Task to complete
Every line of the listing must be repeated exactly.

Data below
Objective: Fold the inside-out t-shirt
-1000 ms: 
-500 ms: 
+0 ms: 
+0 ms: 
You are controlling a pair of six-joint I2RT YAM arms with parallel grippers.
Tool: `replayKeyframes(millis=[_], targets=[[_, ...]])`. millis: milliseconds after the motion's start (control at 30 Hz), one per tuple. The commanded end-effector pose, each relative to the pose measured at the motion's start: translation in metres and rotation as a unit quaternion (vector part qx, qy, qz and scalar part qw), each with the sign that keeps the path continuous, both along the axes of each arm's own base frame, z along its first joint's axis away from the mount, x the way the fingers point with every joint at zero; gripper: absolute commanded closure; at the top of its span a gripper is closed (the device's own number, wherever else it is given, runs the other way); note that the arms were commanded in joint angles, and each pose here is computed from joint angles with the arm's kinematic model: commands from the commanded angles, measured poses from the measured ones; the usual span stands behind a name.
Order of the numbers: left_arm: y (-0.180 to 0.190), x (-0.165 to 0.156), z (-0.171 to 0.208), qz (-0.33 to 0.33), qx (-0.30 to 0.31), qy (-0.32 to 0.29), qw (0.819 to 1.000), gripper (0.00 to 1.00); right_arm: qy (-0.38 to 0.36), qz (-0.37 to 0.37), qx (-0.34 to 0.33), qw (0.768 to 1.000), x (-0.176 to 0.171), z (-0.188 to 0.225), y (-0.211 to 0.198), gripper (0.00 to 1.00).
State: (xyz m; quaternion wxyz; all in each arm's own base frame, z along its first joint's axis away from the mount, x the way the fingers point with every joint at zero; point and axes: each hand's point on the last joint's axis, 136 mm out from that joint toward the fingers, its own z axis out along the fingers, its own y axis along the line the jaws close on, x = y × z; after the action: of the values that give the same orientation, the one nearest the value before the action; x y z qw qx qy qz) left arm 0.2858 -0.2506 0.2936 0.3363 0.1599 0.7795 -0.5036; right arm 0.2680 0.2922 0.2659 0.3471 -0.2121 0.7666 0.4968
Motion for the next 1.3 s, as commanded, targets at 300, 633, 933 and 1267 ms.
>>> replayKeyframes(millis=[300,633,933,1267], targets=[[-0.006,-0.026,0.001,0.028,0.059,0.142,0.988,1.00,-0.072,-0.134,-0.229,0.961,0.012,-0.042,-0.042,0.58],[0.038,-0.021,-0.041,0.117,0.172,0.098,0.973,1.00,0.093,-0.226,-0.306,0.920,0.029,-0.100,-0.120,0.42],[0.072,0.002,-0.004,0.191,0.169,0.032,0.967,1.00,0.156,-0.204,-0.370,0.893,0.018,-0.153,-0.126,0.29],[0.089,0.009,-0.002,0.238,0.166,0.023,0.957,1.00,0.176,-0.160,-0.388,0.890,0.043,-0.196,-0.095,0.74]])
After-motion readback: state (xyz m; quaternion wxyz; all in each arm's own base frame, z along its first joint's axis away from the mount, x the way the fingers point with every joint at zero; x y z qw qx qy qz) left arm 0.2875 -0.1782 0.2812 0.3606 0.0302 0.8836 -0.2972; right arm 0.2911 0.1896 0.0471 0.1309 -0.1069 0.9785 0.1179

Output
Objective: Fold the inside-out t-shirt
-1000 ms: 
-500 ms: 
+0 ms: 
+0 ms: 
You are controlling a pair of six-joint I2RT YAM arms with parallel grippers.
Tool: `replayKeyframes(millis=[_], targets=[[_, ...]])`. millis: milliseconds after the motion's start (control at 30 Hz), one per tuple. The commanded end-effector pose, each relative to the pose measured at the motion's start: translation in metres and rotation as a unit quaternion (vector part qx, qy, qz and scalar part qw), each with the sign that keeps the path continuous, both along the axes of each arm's own base frame, z along its first joint's axis away from the mount, x the way the fingers point with every joint at zero; gripper: absolute commanded closure; at the top of its span a gripper is closed (the device's own number, wherever else it is given, runs the other way); note that the arms were commanded in joint angles, and each pose here is computed from joint angles with the arm's kinematic model: commands from the commanded angles, measured poses from the measured ones; the usual span stands behind a name.
Order of the numbers: left_arm: y (-0.180 to 0.190), x (-0.165 to 0.156), z (-0.171 to 0.208), qz (-0.33 to 0.33), qx (-0.30 to 0.31), qy (-0.32 to 0.29), qw (0.819 to 1.000), gripper (0.00 to 1.00); right_arm: qy (-0.38 to 0.36), qz (-0.37 to 0.37), qx (-0.34 to 0.33), qw (0.768 to 1.000), x (-0.176 to 0.171), z (-0.188 to 0.225), y (-0.211 to 0.198), gripper (0.00 to 1.00).
State: (xyz m; quaternion wxyz; all in each arm's own base frame, z along its first joint's axis away from the mount, x the way the fingers point with every joint at zero; point and axes: each hand's point on the last joint's axis, 136 mm out from that joint toward the fingers, its own z axis out along the fingers, its own y axis along the line the jaws close on, x = y × z; after the action: of the values that give the same orientation, the one nearest the value before the action; x y z qw qx qy qz) left arm 0.2858 -0.2506 0.2936 0.3363 0.1599 0.7795 -0.5036; right arm 0.2680 0.2922 0.2659 0.3471 -0.2121 0.7666 0.4968
Motion for the next 1.3 s, as commanded, targets at 300, 633, 933 and 1267 ms.
>>> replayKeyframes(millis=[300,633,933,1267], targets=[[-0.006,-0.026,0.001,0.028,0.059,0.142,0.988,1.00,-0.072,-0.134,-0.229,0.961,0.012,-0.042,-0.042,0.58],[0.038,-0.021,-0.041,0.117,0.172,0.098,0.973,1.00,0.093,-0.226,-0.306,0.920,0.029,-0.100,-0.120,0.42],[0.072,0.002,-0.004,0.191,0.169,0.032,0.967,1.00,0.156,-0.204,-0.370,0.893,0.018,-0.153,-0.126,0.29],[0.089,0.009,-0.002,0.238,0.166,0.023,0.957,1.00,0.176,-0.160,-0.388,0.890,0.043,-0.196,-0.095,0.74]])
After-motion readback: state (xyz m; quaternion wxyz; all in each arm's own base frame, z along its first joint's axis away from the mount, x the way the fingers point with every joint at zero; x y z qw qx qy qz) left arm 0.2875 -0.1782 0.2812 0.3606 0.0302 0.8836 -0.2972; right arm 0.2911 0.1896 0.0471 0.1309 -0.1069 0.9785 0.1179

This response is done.